Shooting is under pressure in England, says Olympic champion Peter Wilson

The 2022 Birmingham Commonwealth Games organising committee’s decision to exclude shooting—a move that has drawn the ire of India—may not be directly connected to the decline of shooting in Britain, but Wilson says the sport definitely is “under huge pressure in England”.

other-sports Updated: Dec 01, 2019 09:18 IST
Navneet Singh
Navneet Singh
Hindustan Times, New Delhi
File image of Peter Robert Russel Wilson of Great Britain
File image of Peter Robert Russel Wilson of Great Britain (Getty Images)

Peter Wilson was distraught when the Southern Counties shooting centre in Dorset—one of the oldest shotgun ranges in England—was closed down four years ago. It was here that Wilson had put in hours of practice, shooting down clay pigeon targets, to eventually win a gold medal in double trap at the 2012 London Olympics.

The range, spread across 42 acres with 450 fully automatic traps, was the official training range for the London Olympics. The reason for its closure was environmental pollution. Neighbouring farmers had complained about lead pellets from the range landing in the field and contaminating the crops.

The range at Wilson’s home county is just one of many, spread across Britain and also other parts of Europe, that has been closed in recent years for environmental reasons.

The 2022 Birmingham Commonwealth Games organising committee’s decision to exclude shooting—a move that has drawn the ire of India—may not be directly connected to the decline of shooting in Britain, but Wilson says the sport definitely is “under huge pressure in England”.

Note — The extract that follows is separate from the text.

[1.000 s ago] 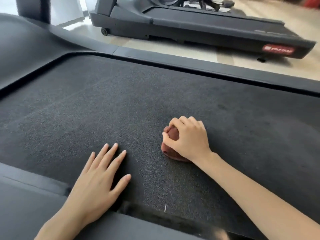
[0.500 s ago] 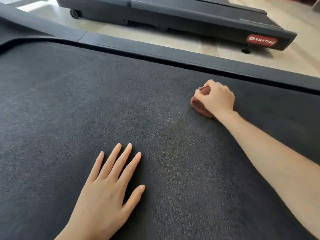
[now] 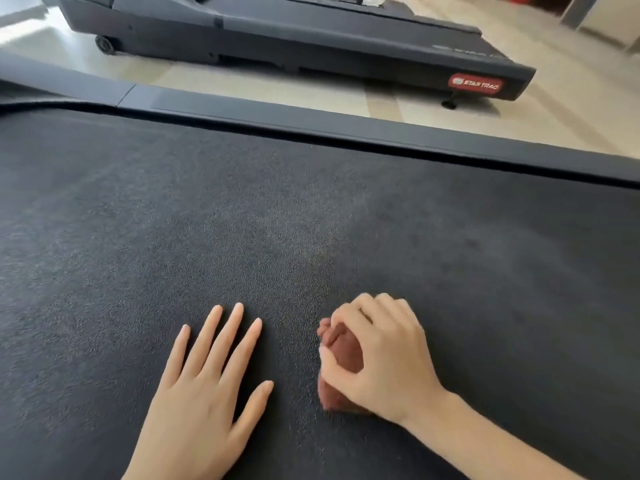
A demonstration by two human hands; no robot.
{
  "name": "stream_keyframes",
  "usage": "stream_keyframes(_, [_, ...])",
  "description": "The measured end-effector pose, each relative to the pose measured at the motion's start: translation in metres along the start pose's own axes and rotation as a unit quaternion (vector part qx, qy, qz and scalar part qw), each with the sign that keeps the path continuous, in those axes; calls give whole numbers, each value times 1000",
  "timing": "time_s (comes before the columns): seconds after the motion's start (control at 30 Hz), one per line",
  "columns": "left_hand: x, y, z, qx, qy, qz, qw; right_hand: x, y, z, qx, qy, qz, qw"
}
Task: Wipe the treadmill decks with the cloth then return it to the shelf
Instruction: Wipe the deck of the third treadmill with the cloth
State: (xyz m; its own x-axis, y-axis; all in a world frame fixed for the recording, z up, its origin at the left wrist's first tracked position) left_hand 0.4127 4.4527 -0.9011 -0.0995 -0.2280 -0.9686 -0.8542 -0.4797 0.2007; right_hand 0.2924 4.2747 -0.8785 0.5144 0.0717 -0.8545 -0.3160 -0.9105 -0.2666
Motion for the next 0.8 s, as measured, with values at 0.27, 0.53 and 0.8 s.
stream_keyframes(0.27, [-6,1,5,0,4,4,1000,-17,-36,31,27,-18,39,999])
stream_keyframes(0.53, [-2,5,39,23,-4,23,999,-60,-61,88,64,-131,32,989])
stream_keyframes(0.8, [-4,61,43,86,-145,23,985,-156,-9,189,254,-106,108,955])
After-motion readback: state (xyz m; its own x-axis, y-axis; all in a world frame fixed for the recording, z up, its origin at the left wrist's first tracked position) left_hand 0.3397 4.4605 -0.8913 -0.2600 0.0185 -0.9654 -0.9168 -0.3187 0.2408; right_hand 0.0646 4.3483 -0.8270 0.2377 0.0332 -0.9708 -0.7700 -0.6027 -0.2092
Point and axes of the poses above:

“You have to stay on the 55 decibels. If you go over, they close it down,” Wilson says. “It’s a concern. The saving grace for a lot of ranges is if they are near motor ways, then the constant noise from the motorway drowns out the noise of the shooting ground.”

There aren’t many of them (big ranges) anyways, so we cannot afford to lose anymore. It’s a big problem. Olympic shooting is under pressure in my country for that reason.”

Mid Wales Shooting Centre is expected to close down next year due to ‘noise pollution’ campaign.

“It’s very difficult to say how many ranges have been shut down because they come and go quite regularly, whether it is for noise or for some other reason, but they are under extreme pressure,” Wilson says.

Wilson, however, doesn’t think that the popularity of the sport or a funds crunch are the reasons behind shooting’s exclusion from Birmingham Games.

“It was shocking for everyone to hear about it. I don’t think funds and infrastructure are issues as people are passionate about the sport. It could be due to sports and politics. The anti-gun policy could be one the reasons,” he says.

In the United Kingdom, like in most of Europe, more people take up shotgun shooting rather than air rifles or pistols.

Indian sports administrators and Commonwealth Games Federation (CGF) president Louise Martin recently discussed the issue of shooting’s exclusion from the 2022 Games at a meeting held here in the Capital, but there has been no change. The Indian Olympic Association president Narinder Batra said he is hopeful that shooting at the 2022 CWG could become a reality.

“In reality shooting isn’t happening in 2022 Games this time,” says Wilson. “The biggest fear for me at the moment is that since shooting is an optional event, once it’s out of the CWG, it might not feature again.”

India has also threatened to pull out of Birmingham Games in case the event is not included.

The Olympic champion says if a boycott does happen, the impact on the future of the CWG will be huge.

“If a large nation like India pull out, it could damage the reputation of the host nation as well as jeopardize the future of CWG.”

Wilson, who is here as a brand ambassador of Promatic, a company that deals in shotgun equipment, has been witnessing the ongoing shotgun national championships at the Dr Karni Singh Shooting Ranges. He applauded the performance of young Indian shooters and feels India have the potential to become a powerhouse in the sport.

“The opportunity India have is amazing, they are right at the start of journey and you could dominate Olympic shooting for years because you have in part the knowledge, in part the infrastructure and in part the legislation.”

Wilson who has now shifted to trap since double trap is not a part of the Olympic programme anymore, says that India is just a few steps away from this dominance.

“India need more shooting ranges, more coaches and need to nurture their own coaches,” he says. “You have the hunger, the talent, and it’s about nurturing it. India is already proficient in rifle and pistol and shotgun is just the next piece of the puzzle.”